- [About this task] How many lines in the records below hold the string "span"? Answer with the number alone.

- [Information]
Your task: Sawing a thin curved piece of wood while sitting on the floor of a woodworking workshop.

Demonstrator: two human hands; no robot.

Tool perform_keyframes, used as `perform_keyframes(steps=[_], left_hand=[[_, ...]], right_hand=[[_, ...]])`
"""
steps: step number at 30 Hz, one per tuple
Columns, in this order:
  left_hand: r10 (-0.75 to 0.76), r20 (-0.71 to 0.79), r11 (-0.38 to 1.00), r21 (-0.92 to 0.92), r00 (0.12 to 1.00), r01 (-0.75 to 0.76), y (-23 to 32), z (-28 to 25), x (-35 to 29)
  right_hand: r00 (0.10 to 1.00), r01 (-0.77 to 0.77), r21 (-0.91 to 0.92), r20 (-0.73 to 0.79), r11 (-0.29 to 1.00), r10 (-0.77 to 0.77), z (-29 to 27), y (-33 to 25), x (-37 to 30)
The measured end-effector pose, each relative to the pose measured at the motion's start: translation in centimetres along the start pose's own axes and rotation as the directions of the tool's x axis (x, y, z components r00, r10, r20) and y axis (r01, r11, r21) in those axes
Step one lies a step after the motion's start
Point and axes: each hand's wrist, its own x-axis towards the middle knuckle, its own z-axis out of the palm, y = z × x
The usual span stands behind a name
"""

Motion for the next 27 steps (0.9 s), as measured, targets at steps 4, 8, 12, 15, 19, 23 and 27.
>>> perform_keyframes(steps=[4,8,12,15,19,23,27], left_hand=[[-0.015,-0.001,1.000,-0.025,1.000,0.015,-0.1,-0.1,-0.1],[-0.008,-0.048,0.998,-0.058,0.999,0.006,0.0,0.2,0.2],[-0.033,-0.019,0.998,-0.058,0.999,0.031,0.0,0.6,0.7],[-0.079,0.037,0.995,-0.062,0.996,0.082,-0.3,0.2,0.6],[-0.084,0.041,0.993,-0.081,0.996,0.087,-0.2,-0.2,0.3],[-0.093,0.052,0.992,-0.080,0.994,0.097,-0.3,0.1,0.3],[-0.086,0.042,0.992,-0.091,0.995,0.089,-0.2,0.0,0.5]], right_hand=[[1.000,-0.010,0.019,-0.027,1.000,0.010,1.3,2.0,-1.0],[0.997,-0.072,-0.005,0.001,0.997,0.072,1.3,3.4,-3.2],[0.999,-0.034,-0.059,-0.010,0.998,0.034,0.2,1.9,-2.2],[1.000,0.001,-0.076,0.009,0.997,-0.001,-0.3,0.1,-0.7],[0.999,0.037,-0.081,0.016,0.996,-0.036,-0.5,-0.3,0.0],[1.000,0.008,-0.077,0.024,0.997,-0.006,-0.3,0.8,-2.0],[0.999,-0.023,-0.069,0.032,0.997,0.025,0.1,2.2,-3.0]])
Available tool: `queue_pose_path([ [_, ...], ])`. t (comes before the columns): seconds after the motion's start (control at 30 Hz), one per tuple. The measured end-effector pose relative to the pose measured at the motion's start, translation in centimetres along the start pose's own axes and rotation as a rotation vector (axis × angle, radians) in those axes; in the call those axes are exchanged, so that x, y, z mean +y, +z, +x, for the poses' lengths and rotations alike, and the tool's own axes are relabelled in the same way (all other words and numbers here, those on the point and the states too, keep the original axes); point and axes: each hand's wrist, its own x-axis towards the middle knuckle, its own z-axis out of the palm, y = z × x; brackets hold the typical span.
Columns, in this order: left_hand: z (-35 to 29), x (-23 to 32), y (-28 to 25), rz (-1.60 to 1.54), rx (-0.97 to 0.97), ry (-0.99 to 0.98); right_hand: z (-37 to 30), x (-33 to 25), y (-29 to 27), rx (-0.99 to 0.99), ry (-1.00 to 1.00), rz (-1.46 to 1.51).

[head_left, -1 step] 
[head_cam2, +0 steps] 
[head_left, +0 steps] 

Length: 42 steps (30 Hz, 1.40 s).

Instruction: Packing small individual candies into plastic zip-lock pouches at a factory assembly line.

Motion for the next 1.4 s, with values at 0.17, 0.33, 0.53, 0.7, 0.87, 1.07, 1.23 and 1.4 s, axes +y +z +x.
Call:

- [Response below] 2